This repository is designed to simplify the evaluation process of vision-language models. It provides a comprehensive set of tools and scripts for evaluating VLM models and benchmarks.

These details have not been verified by PyPI

Project links

Project description


[Arxiv link]

Getting Started • Usage • Benchmarks & Models • Credit & Citation

Vision-Language Model Evaluation Repository

This repository is designed to simplify the evaluation process of vision-language models. It provides a comprehensive set of tools and scripts for evaluating VLM models and benchmarks. We offer 60 VLMs, inclusive of recent large-scale models like EVACLIP, with scales reaching up to 4.3B parameters and 12.8B training samples. Additionally, we provide implementations for 40 evaluation benchmarks.

Coming Soon

L-VLM (e.g. PaliGemma, LlavaNext)

Getting Started

Install the package:

pip install unibench -U

[option 2] Install Dependencies

Install the necessary dependencies by:
- Option 1, creating a new conda env: conda env create -f environment.yml
- Option 2, updating your conda env with required libraries: conda env update --file environment.yml --prune
Activate the environment: conda activate unibench
Install Spacy english language model: python -m spacy download en_core_web_sm
Install the package: pip install git+https://github.com/facebookresearch/unibench

Usage

Print out Results from Evaluated Models

The following command will print the results of the evaluations on all benchmarks and models:

unibench show_results

Run Evaluation using Command Line

The following command will run the evaluation on all benchmarks and models:

unibench evaluate

Run Evaluation using Custom Script

The following command will run the evaluation on all benchmarks and models:

import unibench as vlm

evaluator = vlm.Evaluator()
evaluator.evaluate()

Arguments for Evaluation

evaluate function takes the following arguments:

Args:
    save_freq (int): The frequency at which to save results. Defaults to 1000.
    face_blur (bool): Whether to use face blurring during evaluation. Defaults to False.
    device (str): The device to use for evaluation. Defaults to "cuda" if available otherwise "cpu".
    batch_per_gpu (int): Evaluation batch size per GPU. Defaults to 32.

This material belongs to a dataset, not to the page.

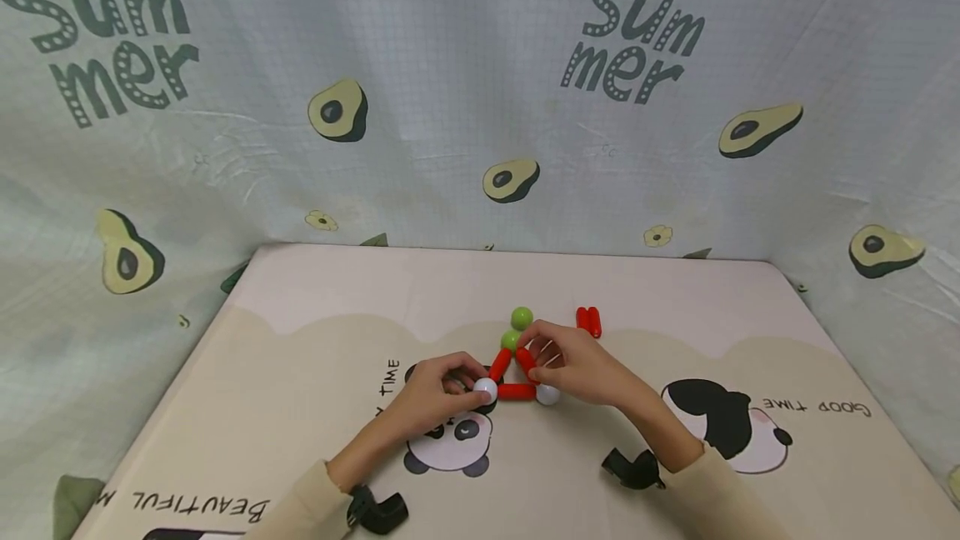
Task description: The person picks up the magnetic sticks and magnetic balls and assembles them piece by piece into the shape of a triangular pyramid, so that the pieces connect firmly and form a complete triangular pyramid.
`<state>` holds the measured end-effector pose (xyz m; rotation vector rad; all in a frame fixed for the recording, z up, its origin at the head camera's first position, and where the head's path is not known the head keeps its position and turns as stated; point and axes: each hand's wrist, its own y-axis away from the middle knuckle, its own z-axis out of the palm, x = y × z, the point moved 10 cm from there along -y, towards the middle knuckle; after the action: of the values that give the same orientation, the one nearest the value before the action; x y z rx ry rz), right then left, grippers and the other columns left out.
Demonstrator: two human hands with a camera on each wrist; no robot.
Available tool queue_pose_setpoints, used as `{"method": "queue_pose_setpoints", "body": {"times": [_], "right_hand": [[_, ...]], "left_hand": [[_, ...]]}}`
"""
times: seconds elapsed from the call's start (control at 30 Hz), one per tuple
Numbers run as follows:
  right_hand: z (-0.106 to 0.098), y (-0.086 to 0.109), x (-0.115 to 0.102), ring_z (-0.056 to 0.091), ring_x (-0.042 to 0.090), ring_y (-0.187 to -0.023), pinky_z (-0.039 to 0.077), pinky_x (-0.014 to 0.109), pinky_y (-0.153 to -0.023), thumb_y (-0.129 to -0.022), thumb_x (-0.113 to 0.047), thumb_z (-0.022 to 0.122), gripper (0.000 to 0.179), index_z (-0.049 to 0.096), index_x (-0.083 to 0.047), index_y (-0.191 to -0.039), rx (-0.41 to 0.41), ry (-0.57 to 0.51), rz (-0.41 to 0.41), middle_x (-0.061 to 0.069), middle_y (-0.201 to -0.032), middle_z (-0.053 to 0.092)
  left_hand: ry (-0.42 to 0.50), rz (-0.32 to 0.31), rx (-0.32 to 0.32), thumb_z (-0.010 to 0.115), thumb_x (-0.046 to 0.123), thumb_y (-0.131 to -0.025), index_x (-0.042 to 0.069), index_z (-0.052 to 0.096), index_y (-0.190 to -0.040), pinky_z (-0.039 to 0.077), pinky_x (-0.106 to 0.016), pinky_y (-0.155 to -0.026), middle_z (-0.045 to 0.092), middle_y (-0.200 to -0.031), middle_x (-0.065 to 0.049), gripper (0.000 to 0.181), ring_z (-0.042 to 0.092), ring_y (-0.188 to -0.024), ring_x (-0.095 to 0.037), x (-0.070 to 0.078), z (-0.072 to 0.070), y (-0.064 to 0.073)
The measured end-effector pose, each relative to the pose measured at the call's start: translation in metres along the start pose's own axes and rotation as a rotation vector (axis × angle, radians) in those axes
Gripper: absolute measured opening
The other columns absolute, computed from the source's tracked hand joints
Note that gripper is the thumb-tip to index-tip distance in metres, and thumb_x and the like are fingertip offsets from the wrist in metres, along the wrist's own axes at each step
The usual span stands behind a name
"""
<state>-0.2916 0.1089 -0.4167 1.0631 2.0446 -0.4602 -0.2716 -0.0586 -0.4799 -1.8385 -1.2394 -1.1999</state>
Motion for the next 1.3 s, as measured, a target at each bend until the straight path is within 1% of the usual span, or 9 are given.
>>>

The Evaluator class takes the following arguments:

Args:
    seed (int): Random seed for reproducibility.
    num_workers (int): Number of workers for data loading.
    models (Union[List[str], str]): List of models to evaluate or "all" to evaluate all available models.
    benchmarks (Union[List[str], str]): List of benchmarks to evaluate or "all" to evaluate all available benchmarks.
    model_id (Union[int, None]): Specific model ID to evaluate.
    benchmark_id (Union[int, None]): Specific benchmark ID to evaluate.
    output_dir (str): Directory to save evaluation results.
    benchmarks_dir (str): Directory containing benchmark data.
    download_aggregate_precomputed (bool): Whether to download aggregate precomputed results.
    download_all_precomputed (bool): Whether to download all precomputed results.

Example

The following command will run the evaluation for openclip_vitB32 trained on metaclip400m and CLIP ResNet50 on vg_relation,clevr_distance,fer2013,pcam,imageneta benchmarks:

unibench evaluate --models=[openclip_vitB32_metaclip_400m,clip_resnet50] --benchmarks=[vg_relation,clevr_distance,fer2013,pcam,imageneta]

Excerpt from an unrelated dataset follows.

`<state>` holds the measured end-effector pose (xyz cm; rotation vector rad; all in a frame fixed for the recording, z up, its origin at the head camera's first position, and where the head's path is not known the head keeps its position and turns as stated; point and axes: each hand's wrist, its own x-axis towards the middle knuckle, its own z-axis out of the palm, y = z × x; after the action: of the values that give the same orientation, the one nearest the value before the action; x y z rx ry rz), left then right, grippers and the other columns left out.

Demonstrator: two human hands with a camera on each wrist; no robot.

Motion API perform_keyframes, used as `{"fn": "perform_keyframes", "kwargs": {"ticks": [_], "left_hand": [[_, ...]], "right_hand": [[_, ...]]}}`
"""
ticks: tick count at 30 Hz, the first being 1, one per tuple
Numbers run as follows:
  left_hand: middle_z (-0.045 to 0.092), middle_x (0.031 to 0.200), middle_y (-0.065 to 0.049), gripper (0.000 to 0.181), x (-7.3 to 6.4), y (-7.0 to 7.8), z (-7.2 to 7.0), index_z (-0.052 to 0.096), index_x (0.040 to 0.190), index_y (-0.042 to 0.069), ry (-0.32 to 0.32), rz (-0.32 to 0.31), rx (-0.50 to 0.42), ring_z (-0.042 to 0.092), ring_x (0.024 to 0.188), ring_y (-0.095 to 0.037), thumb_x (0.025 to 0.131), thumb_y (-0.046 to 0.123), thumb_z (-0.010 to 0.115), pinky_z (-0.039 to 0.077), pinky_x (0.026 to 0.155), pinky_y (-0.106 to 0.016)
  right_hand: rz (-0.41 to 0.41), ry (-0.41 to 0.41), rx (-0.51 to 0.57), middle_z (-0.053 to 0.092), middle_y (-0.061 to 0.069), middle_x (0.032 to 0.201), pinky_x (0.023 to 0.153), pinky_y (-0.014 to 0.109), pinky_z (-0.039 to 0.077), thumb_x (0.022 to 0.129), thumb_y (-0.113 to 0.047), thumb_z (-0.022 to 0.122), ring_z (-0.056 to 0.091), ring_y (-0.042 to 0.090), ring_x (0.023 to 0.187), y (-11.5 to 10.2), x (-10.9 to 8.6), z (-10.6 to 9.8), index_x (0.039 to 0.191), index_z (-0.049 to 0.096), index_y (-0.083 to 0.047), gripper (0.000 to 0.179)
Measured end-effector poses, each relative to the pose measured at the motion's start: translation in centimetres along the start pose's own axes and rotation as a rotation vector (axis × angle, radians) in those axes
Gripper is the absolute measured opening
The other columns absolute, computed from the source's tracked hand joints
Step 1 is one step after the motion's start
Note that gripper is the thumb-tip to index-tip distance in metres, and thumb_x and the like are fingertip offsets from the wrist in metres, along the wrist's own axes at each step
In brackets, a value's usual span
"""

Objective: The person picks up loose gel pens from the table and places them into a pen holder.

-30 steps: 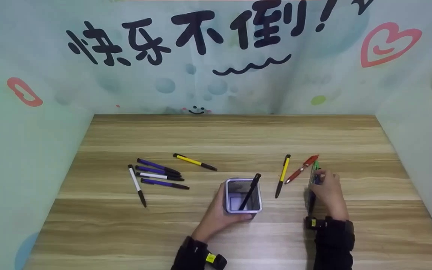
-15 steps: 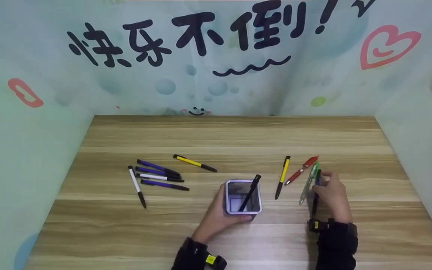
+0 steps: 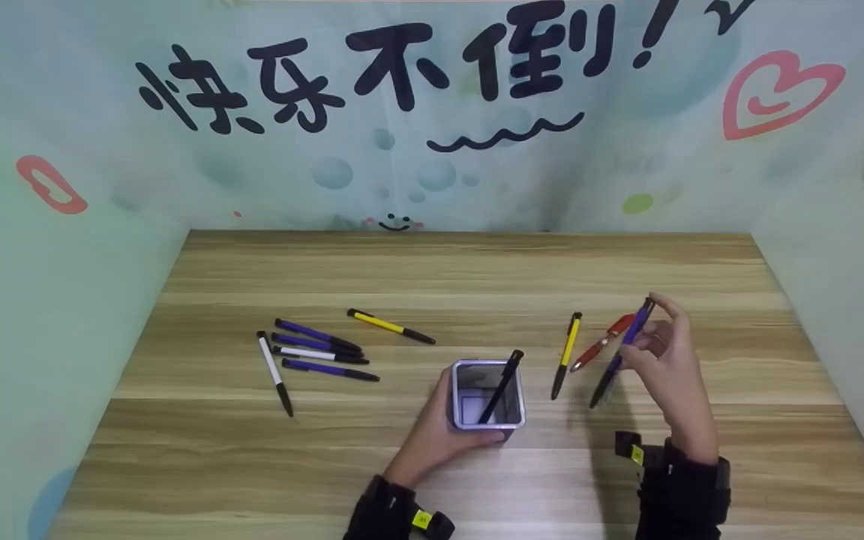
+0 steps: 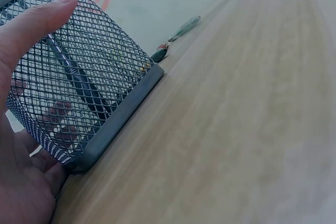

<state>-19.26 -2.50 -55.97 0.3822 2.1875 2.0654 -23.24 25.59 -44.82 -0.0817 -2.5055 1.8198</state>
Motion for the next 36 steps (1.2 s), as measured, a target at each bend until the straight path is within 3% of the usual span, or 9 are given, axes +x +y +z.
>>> {"fn": "perform_keyframes", "kwargs": {"ticks": [7, 11, 13, 16, 20, 26, 30, 36], "left_hand": [[0.049, 0.133, 0.001, 0.096, 0.1, -0.1, 0.0, 0.032, 0.138, 0.031, -0.003, -0.012, -0.009, 0.048, 0.121, -0.023, 0.06, 0.02, 0.087, 0.033, 0.108, -0.047], [0.049, 0.133, 0.0, 0.096, 0.1, 0.0, 0.1, 0.032, 0.138, 0.03, -0.009, -0.013, -0.016, 0.048, 0.121, -0.023, 0.06, 0.018, 0.087, 0.033, 0.108, -0.047], [0.05, 0.133, 0.0, 0.095, 0.1, 0.1, 0.1, 0.033, 0.138, 0.03, -0.014, -0.006, -0.021, 0.048, 0.121, -0.023, 0.06, 0.018, 0.087, 0.034, 0.108, -0.047], [0.05, 0.133, 0.0, 0.095, 0.1, 0.1, 0.1, 0.033, 0.138, 0.03, -0.018, -0.002, -0.025, 0.049, 0.121, -0.022, 0.06, 0.019, 0.087, 0.034, 0.107, -0.046], [0.05, 0.133, 0.003, 0.095, 0.2, 0.1, 0.1, 0.034, 0.138, 0.031, -0.022, -0.009, -0.037, 0.049, 0.121, -0.02, 0.06, 0.021, 0.087, 0.035, 0.107, -0.044], [0.05, 0.132, 0.003, 0.094, 0.1, 0.1, 0.1, 0.033, 0.138, 0.029, -0.015, -0.007, -0.006, 0.05, 0.12, -0.019, 0.061, 0.026, 0.087, 0.037, 0.106, -0.042], [0.05, 0.133, 0.001, 0.095, 0.1, 0.1, 0.1, 0.031, 0.139, 0.028, -0.015, -0.005, -0.003, 0.05, 0.121, -0.021, 0.062, 0.025, 0.086, 0.036, 0.107, -0.042], [0.048, 0.135, -0.008, 0.095, 0.1, 1.2, 0.0, 0.031, 0.14, 0.022, -0.021, -0.011, -0.021, 0.049, 0.121, -0.029, 0.062, 0.019, 0.086, 0.036, 0.106, -0.046]], "right_hand": [[-0.17, 0.035, 0.236, 0.053, 0.003, 0.091, 0.068, 0.024, 0.057, 0.08, 0.016, 0.057, 0.059, 0.009, 0.077, -3.3, -1.6, 2.1, 0.136, 0.028, -0.013, 0.07], [-0.331, -0.018, 0.381, 0.057, 0.006, 0.089, 0.067, 0.025, 0.057, 0.079, 0.016, 0.06, 0.06, 0.014, 0.076, -4.4, -2.5, 3.4, 0.13, 0.033, -0.008, 0.062], [-0.394, -0.049, 0.403, 0.059, 0.007, 0.089, 0.067, 0.024, 0.056, 0.079, 0.016, 0.06, 0.061, 0.014, 0.077, -4.7, -2.8, 4.0, 0.128, 0.035, -0.005, 0.059], [-0.436, -0.069, 0.325, 0.061, 0.007, 0.089, 0.067, 0.022, 0.056, 0.079, 0.016, 0.061, 0.061, 0.012, 0.078, -5.0, -3.1, 5.0, 0.124, 0.036, 0.002, 0.053], [-0.454, -0.08, 0.106, 0.061, 0.009, 0.09, 0.067, 0.02, 0.054, 0.079, 0.013, 0.062, 0.061, 0.008, 0.079, -5.1, -3.3, 6.3, 0.118, 0.037, 0.009, 0.046], [-0.505, -0.144, -0.124, 0.062, 0.006, 0.091, 0.068, 0.02, 0.053, 0.079, 0.009, 0.065, 0.059, 0.007, 0.08, -4.8, -3.3, 7.6, 0.109, 0.05, 0.002, 0.034], [-0.543, -0.198, -0.224, 0.064, -0.001, 0.089, 0.065, 0.021, 0.052, 0.08, 0.004, 0.067, 0.059, 0.007, 0.075, -4.4, -3.1, 8.1, 0.103, 0.056, -0.004, 0.027], [-0.555, -0.279, -0.295, 0.066, 0.003, 0.082, 0.06, 0.022, 0.05, 0.082, 0.0, 0.065, 0.059, 0.008, 0.07, -3.8, -2.7, 8.7, 0.1, 0.056, -0.007, 0.022]]}}
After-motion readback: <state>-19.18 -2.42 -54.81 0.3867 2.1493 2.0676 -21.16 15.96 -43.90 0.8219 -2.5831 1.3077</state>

In addition to saving the results in ~/.cache/unibench, the output would be a summary of the evaluation results:

  model_name                      non-natural images   reasoning   relation   robustness  
 ──────────────────────────────────────────────────────────────────────────────────────── 
  clip_resnet50                   63.95                 14.89       54.13      23.27       
  openclip_vitB32_metaclip_400m   63.87                 19.46       51.54      28.71

Supported Models and benchmarks

Full list of models and benchmarks are available in the models_zoo and benchmarks_zoo. You are also able to run the following commands:

unibench list_models
# or
unibench list_benchmarks

Sample Models

	Dataset Size (Million)	Number of Parameters (Million)	Learning Objective	Architecture	Model Name
blip_vitB16_14m	14	86	BLIP	vit	BLIP ViT B 16
blip_vitL16_129m	129	307	BLIP	vit	BLIP ViT L 16
blip_vitB16_129m	129	86	BLIP	vit	BLIP ViT B 16
blip_vitB16_coco	129	86	BLIP	vit	BLIP ViT B 16
blip_vitB16_flickr	129	86	BLIP	vit	BLIP ViT B 16

Sample benchmarks

	benchmark	benchmark_type
clevr_distance	zero-shot	vtab
fgvc_aircraft	zero-shot	transfer
objectnet	zero-shot	robustness
winoground	relation	relation
imagenetc	zero-shot	corruption

benchmarks Overview

benchmark type	number of benchmarks
ImageNet	1
vtab	18
transfer	7
robustness	6
relation	6
corruption	1

How results are saved

For each model, the results are saved in the output directory defined in constants: ~./.cache/unibench/outputs.

Add new Benchmark

To add new benchmark, you can simply inherit from the torch.utils.data.Dataset class and implement the __getitem__, and __len__ methods. For example, here is how to add ImageNetA as a new benchmark:

from functools import partial
from unibench import Evaluator
from unibench.benchmarks_zoo import ZeroShotBenchmarkHandler
from torchvision.datasets import FashionMNIST

class_names = [
    "T-shirt/top",
    "Trouser",
    "Pullover",
    "Dress",
    "Coat",
    "Sandal",
    "Shirt",
    "Sneaker",
    "Bag",
    "Ankle boot",
]

templates = ["an image of {}"]

benchmark = partial(
    FashionMNIST, root="/fsx-robust/haideraltahan", train=False, download=True
)
handler = partial(
    ZeroShotBenchmarkHandler,
    benchmark_name="fashion_mnist_new",
    classes=class_names,
    templates=templates,
)


eval = Evaluator()

eval.add_benchmark(
    benchmark,
    handler,
    meta_data={
        "benchmark_type": "object recognition",
    },
)
eval.update_benchmark_list(["fashion_mnist_new"])
eval.update_model_list(["blip_vitB16_129m"])
eval.evaluate()

Add new Model

The most important compontent of adding a new model is creating or using pre-existing AbstractModel and implementing compute_zeroshot_weights, get_image_embeddings, and get_text_embeddings, similar to how ClipModel works:

class ClipModel(AbstractModel):
    def __init__(
        self,
        model,
        model_name,
        **kwargs,
    ):
        super(ClipModel, self).__init__(model, model_name, **kwargs)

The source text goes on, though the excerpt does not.